* [Your instructions]:
State only the count of lines in the listing below that hold "cherry".

* [Information provided]:

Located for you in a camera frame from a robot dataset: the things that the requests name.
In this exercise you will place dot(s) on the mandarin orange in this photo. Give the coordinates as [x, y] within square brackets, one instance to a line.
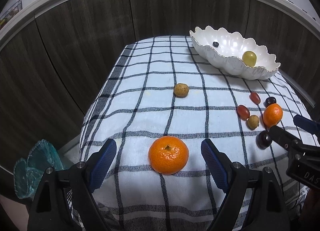
[272, 115]
[168, 155]

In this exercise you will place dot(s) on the white scalloped ceramic bowl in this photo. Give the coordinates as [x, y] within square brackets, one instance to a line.
[228, 55]

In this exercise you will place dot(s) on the teal glass dish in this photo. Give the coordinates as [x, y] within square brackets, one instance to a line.
[28, 172]

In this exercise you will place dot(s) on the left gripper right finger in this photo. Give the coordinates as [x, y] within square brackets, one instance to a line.
[266, 211]

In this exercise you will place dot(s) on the checkered white blue cloth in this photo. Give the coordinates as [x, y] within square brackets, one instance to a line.
[160, 101]

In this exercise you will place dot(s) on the dark blueberry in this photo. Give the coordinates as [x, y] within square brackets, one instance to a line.
[215, 44]

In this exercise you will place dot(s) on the brown longan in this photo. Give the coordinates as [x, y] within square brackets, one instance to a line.
[181, 90]
[253, 122]

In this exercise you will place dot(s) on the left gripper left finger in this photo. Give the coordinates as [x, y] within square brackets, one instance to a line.
[50, 210]

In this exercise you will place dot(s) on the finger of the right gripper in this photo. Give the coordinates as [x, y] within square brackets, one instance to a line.
[304, 123]
[285, 139]

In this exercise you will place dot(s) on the yellow-green round fruit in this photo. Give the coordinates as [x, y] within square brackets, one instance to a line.
[249, 58]

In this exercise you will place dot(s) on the small dark grape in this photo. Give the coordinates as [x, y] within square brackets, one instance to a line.
[270, 100]

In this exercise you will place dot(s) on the large dark plum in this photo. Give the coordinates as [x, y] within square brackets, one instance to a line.
[264, 140]

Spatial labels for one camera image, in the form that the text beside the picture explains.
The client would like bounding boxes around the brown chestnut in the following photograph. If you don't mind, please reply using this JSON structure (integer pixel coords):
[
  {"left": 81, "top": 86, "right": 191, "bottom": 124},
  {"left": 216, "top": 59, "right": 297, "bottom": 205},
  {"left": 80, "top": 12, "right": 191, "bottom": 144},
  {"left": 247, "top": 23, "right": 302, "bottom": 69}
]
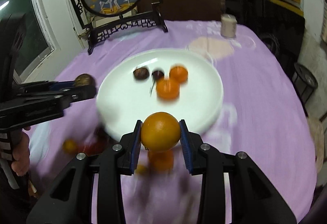
[{"left": 74, "top": 73, "right": 96, "bottom": 87}]

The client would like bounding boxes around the red cherry tomato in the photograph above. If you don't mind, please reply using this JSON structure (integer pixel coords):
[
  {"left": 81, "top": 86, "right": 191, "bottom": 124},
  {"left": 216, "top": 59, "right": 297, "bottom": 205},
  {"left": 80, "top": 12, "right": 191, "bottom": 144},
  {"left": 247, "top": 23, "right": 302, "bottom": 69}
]
[{"left": 80, "top": 141, "right": 108, "bottom": 157}]

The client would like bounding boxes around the large orange fruit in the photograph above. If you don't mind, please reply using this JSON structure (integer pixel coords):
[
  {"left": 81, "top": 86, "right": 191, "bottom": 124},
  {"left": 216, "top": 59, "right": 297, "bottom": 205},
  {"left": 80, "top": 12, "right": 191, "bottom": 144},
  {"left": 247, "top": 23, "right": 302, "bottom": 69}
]
[{"left": 141, "top": 112, "right": 181, "bottom": 152}]

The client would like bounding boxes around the yellow cherry tomato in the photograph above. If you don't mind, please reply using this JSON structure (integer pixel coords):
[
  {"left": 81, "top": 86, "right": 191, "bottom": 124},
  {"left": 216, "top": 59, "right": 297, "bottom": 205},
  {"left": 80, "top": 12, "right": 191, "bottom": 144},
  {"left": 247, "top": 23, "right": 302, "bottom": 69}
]
[{"left": 62, "top": 139, "right": 78, "bottom": 155}]

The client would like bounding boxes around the person's left hand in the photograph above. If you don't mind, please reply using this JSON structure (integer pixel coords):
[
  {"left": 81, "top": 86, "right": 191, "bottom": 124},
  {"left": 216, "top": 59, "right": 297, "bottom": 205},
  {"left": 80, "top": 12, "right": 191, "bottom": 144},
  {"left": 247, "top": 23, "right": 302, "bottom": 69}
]
[{"left": 12, "top": 131, "right": 30, "bottom": 176}]

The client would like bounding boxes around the white round plate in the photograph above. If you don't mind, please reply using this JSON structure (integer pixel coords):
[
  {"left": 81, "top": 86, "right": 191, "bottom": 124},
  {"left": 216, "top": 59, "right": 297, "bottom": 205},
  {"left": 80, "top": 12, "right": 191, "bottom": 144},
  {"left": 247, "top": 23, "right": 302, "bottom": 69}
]
[{"left": 96, "top": 48, "right": 224, "bottom": 141}]

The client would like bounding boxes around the small dark chestnut on plate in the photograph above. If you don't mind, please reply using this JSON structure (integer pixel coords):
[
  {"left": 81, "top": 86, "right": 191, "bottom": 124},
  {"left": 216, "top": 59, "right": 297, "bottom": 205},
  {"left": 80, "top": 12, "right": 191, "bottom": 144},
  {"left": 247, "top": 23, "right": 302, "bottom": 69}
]
[{"left": 133, "top": 67, "right": 150, "bottom": 81}]

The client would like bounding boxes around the tangerine centre of plate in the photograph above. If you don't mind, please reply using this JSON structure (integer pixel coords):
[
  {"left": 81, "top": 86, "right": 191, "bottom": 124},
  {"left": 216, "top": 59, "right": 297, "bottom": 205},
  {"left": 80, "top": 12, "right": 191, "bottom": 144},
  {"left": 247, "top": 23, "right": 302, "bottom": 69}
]
[{"left": 156, "top": 78, "right": 180, "bottom": 100}]

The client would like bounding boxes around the tangerine of plate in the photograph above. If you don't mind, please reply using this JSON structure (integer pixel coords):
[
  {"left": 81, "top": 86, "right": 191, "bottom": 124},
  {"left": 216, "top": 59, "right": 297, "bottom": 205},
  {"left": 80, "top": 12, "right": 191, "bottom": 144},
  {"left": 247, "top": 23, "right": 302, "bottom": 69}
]
[
  {"left": 169, "top": 65, "right": 188, "bottom": 83},
  {"left": 156, "top": 78, "right": 180, "bottom": 100}
]

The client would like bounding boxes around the purple printed tablecloth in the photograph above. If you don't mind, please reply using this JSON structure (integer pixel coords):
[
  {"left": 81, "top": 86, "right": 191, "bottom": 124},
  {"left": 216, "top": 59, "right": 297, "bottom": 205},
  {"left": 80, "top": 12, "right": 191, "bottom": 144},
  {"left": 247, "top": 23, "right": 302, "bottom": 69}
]
[{"left": 28, "top": 21, "right": 317, "bottom": 223}]

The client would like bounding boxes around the dark cherry with stem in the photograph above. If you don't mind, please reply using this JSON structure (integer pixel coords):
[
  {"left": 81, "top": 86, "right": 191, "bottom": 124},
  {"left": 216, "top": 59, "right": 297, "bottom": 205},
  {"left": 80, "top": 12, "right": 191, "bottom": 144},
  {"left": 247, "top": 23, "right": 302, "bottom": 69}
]
[{"left": 150, "top": 69, "right": 165, "bottom": 94}]

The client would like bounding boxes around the tangerine rear of plate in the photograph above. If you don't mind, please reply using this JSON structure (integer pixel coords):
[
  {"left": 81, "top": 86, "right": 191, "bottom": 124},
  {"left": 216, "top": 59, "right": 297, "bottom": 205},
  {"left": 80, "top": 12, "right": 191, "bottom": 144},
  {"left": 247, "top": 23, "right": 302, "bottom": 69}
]
[{"left": 169, "top": 65, "right": 188, "bottom": 83}]

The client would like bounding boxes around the black round stool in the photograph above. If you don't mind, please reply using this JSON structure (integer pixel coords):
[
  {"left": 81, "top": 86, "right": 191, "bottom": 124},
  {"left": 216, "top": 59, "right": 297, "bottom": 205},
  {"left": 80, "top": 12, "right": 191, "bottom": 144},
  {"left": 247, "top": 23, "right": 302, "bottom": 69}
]
[{"left": 291, "top": 62, "right": 318, "bottom": 117}]

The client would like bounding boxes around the pale pink candle jar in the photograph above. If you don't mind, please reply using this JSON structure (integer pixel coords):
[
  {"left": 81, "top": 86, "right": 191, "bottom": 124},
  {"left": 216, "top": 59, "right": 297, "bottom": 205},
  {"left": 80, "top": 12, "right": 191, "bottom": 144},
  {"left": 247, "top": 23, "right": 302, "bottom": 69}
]
[{"left": 221, "top": 14, "right": 237, "bottom": 38}]

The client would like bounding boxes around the window with white frame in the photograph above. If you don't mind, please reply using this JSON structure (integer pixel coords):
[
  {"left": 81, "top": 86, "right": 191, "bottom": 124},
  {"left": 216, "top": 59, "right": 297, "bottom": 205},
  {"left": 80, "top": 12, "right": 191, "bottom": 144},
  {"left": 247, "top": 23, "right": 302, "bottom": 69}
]
[{"left": 1, "top": 0, "right": 58, "bottom": 83}]

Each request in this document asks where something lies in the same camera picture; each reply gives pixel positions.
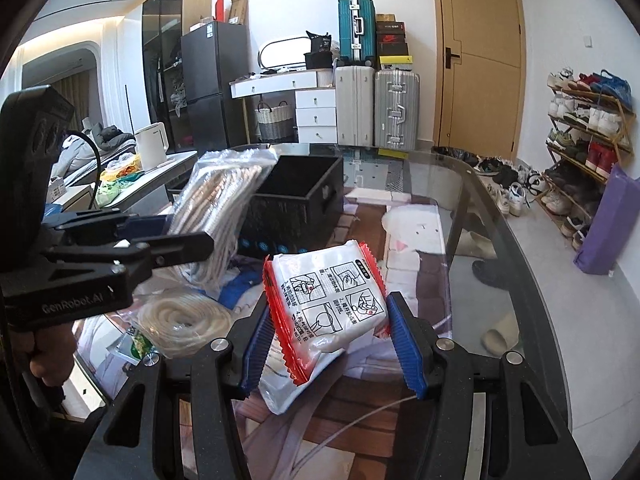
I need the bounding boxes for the red white tissue packet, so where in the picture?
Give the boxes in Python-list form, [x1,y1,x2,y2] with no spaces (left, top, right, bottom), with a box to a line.
[258,240,390,415]

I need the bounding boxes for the left hand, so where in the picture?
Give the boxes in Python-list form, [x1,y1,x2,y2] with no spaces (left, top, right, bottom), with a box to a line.
[10,323,77,387]

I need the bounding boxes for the grey side cabinet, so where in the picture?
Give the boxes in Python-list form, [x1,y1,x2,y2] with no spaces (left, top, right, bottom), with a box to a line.
[49,148,201,214]

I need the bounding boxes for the white kettle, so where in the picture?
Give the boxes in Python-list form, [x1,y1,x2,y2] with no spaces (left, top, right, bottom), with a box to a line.
[134,122,169,171]

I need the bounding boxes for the black storage box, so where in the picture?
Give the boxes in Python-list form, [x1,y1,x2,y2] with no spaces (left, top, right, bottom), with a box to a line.
[238,155,344,259]

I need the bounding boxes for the woven laundry basket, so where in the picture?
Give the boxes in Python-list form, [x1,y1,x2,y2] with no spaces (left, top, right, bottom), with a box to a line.
[255,101,294,143]

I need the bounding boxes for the black refrigerator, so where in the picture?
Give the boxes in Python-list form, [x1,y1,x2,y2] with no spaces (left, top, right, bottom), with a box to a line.
[181,22,250,153]

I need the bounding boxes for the white drawer desk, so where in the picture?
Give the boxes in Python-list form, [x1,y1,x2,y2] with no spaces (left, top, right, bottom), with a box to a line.
[230,68,337,144]

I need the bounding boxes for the purple bag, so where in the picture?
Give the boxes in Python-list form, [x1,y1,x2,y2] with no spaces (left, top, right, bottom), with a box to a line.
[574,164,639,275]

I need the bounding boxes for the oval mirror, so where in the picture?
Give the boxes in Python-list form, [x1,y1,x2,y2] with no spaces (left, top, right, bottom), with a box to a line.
[257,36,311,72]

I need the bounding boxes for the dark wardrobe cabinet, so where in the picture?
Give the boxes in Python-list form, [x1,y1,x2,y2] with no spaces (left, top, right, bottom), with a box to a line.
[142,0,212,153]

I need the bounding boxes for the black bag on desk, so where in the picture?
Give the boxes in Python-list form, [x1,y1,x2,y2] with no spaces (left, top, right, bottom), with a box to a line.
[305,30,333,70]

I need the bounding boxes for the white suitcase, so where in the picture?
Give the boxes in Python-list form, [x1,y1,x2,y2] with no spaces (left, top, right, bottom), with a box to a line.
[334,66,375,148]

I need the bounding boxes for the silver suitcase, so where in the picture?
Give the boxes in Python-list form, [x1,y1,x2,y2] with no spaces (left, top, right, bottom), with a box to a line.
[374,70,420,152]

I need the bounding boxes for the wooden shoe rack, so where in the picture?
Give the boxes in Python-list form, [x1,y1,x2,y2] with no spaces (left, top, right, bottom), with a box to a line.
[540,70,636,249]

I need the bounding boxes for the teal suitcase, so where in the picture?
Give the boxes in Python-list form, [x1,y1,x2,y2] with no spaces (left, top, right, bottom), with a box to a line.
[338,0,376,68]

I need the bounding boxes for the stacked shoe boxes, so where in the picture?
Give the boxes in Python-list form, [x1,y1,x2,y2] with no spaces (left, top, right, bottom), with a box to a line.
[375,14,413,72]

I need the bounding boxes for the wooden door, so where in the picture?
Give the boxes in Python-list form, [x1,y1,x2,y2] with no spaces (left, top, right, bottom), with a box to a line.
[436,0,526,160]

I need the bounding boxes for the coiled cream rope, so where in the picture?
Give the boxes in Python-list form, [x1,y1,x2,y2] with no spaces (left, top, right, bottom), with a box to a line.
[135,289,236,359]

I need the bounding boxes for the bagged rope bundle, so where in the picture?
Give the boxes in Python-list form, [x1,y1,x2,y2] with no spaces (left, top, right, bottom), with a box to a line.
[167,146,280,291]

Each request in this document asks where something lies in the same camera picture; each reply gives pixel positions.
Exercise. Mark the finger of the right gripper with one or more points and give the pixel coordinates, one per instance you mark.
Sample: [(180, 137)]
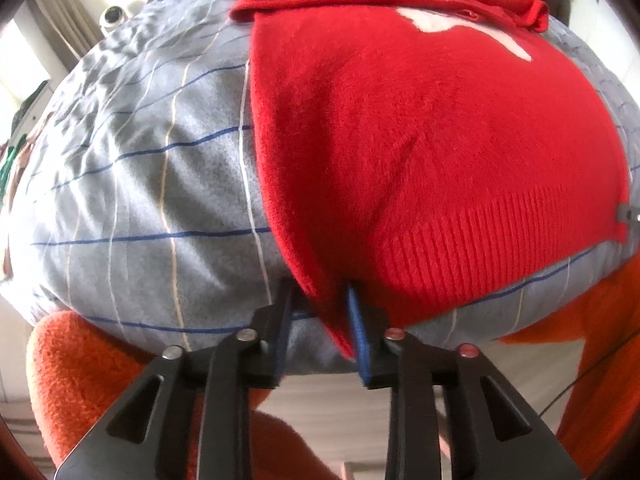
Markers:
[(628, 214)]

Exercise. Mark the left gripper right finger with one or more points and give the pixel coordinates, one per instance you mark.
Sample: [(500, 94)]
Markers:
[(452, 413)]

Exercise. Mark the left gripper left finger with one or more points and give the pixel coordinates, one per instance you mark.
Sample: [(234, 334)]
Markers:
[(190, 409)]

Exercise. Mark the red knit sweater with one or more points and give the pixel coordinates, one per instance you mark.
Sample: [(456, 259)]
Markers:
[(429, 151)]

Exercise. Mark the grey plaid duvet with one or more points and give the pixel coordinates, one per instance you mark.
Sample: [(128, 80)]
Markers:
[(139, 207)]

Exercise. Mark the green white folded garment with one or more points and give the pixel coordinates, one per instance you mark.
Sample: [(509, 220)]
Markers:
[(8, 164)]

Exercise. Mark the beige curtain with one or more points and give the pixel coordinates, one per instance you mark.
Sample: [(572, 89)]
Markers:
[(67, 27)]

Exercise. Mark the white round camera device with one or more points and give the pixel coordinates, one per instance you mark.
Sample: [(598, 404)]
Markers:
[(111, 18)]

* [Task result]:
3